Он все чаще приходил сюда, в лес, пробирался через ручей по тем же, но уже немного подточенным камням и шел через поле к Кургану. Его охватывал непередаваемый букет чувств. Он всеми силами сдерживал себя, чтоб опять не раскинуть руки и побежать, выкрикивая слова из детства. Как сейчас он помнил их и всегда приберегал к настоящей битве. Но не с чудовищем. Чудовищ нет. Это было еще одно утверждение возмужания, которое закапывало его детство.
Да, думал он, перебираясь через ручей, детство уходит, но память остается, равно как и дух Бантиона Бесстрашного. Эмиль плакал и, утешая себя, он опять надеялся, что этот дух и на сей раз придет успокоить его.
Но почему-то сегодня ночью, эта мысль показалась страшной.
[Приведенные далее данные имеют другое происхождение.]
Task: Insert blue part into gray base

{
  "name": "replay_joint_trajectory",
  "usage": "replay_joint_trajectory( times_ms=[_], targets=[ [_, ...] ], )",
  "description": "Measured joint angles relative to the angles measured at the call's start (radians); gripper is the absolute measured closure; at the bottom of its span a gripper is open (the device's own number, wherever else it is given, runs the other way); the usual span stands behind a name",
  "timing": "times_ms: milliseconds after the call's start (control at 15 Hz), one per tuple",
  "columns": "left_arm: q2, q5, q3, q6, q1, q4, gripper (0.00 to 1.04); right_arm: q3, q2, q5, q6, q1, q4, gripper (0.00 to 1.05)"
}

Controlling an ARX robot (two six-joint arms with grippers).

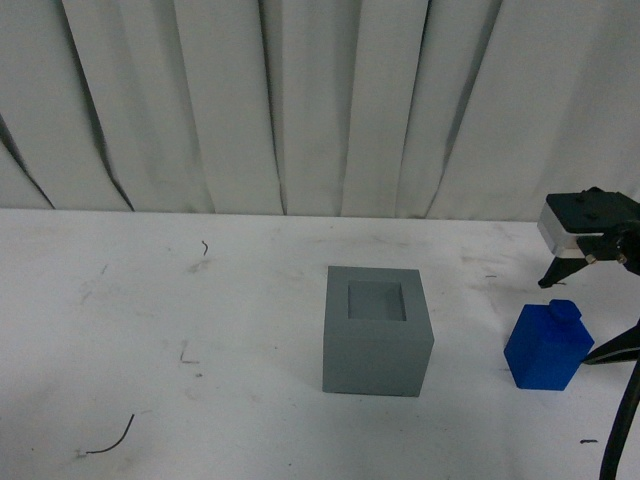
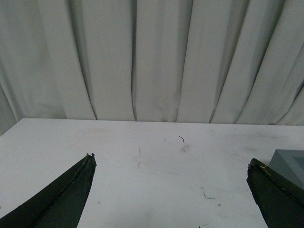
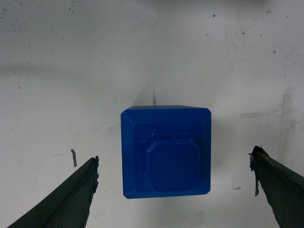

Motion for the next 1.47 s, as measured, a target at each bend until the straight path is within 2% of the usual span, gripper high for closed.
replay_joint_trajectory(
  times_ms=[600,800,867,1333,1467],
  targets=[
    [0.0,0.0,0.0,0.0,0.0,0.0,0.07,-0.02,0.033,-0.011,0.0,0.012,0.026,0.07],
    [0.0,0.0,0.0,0.0,0.0,0.0,0.07,-0.022,0.035,-0.011,0.0,0.018,0.027,0.38],
    [0.0,0.0,0.0,0.0,0.0,0.0,0.07,-0.024,0.035,-0.019,0.0,0.019,0.031,0.57],
    [0.0,0.0,0.0,0.0,0.0,0.0,0.07,-0.01,-0.017,-0.029,0.043,0.087,-0.038,0.58],
    [0.0,0.0,0.0,0.0,0.0,0.0,0.07,0.032,-0.071,-0.067,0.066,0.107,-0.097,0.58]
  ],
)
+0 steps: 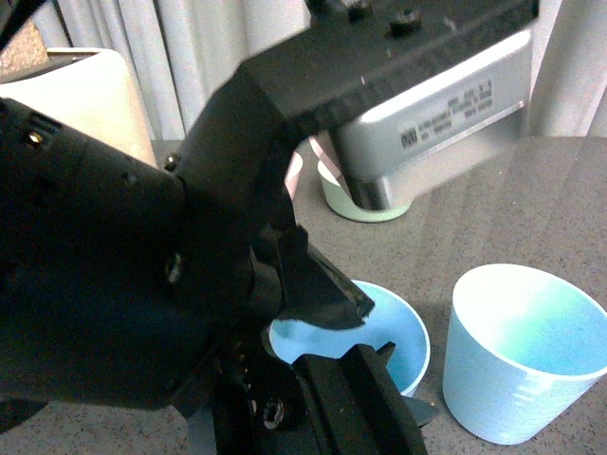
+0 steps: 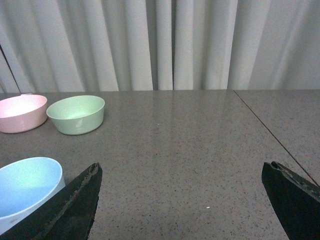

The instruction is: Stack blue cups with both arms

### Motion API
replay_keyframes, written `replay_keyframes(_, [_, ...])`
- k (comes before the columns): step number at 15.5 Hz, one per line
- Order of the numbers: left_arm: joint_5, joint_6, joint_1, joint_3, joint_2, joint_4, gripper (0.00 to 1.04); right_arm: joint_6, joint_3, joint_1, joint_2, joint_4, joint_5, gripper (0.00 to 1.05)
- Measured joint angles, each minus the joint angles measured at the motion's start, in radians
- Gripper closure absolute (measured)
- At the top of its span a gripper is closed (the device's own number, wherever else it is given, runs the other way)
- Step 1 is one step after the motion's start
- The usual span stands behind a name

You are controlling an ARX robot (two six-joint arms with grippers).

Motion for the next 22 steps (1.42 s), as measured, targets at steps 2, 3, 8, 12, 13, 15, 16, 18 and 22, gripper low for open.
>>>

Эмиль остановился. Во тьме он видел лишь слабые очертания Кургана. Трава в поле закачалась из стороны в сторону, под порывом появившегося ветра. Сургача холод пробрал до костей. В какое-то мгновение он хотел убежать отсюда восвояси. И нахлынувший страх побудил его дернуться в обратном направлении, но он не верил, что место его детства может таить в себе опасность.
Он усмехнулся над собой. Улыбка вышла вынужденной и болезненной. Эмиль побрел к Кургану, не отрывая от него взгляда. Это его место, и ничто не может помешать ему уединиться на нем. Но с каждым шагом страх все сильнее стягивал горло, перекрывая дыхание. Ветер набирал силу и, разгулявшись в поле, будто предупреждал о чем-то. Эмиль вскинул взгляд на небо и увидел, что все его заволокло тучами, черными, словно печная сажа. Луна исчезла, и мрак поглотил поле.
Эмиль замер. Он замер, потому что отчетливо услышал голос. Казалось, он звучит всюду или же только в его голове. Он был беззвучный и холодил сильнее ветра.
– Ты должен похоронить меня, Эмиль! Земля исторгла мой прах. Я обеспокоен.
Эмиль также знал, что взрослые не видят привидений, но воочию убедился в обратном. Над курганом образовалось слабое свечение, мерцающее в абсолютном мраке. Он не мог пошевелиться, скованный страхом и чувствовал, как это свечение забирает его душу. Он силился все это осмыслить – ведь он был умный – но мысли путались и рассыпались, не приводя ни к чему толковому.
Обуянный холодом и страхом, он понял, что само место изменило ему. Кто-то – злой дух – украл у него единственное утешение. И его сердце не выдержало.
На утро его нашли, лежащего на спине и смотрящего в небо. Зубчатый колпак валялся в стороне. Глаза Эмиля наполовину вылезли из орбит, а рот исказился в гримасе ужаса. На Кургане один из мальчишек, прибежавших взглянуть на труп – сын мясника – нашел череп и останки костей. Он показал их своим друзьям, но когда о них узнали взрослые, многие из деревни сбежали, а старцы прозвали это лето Воскрешением Зла.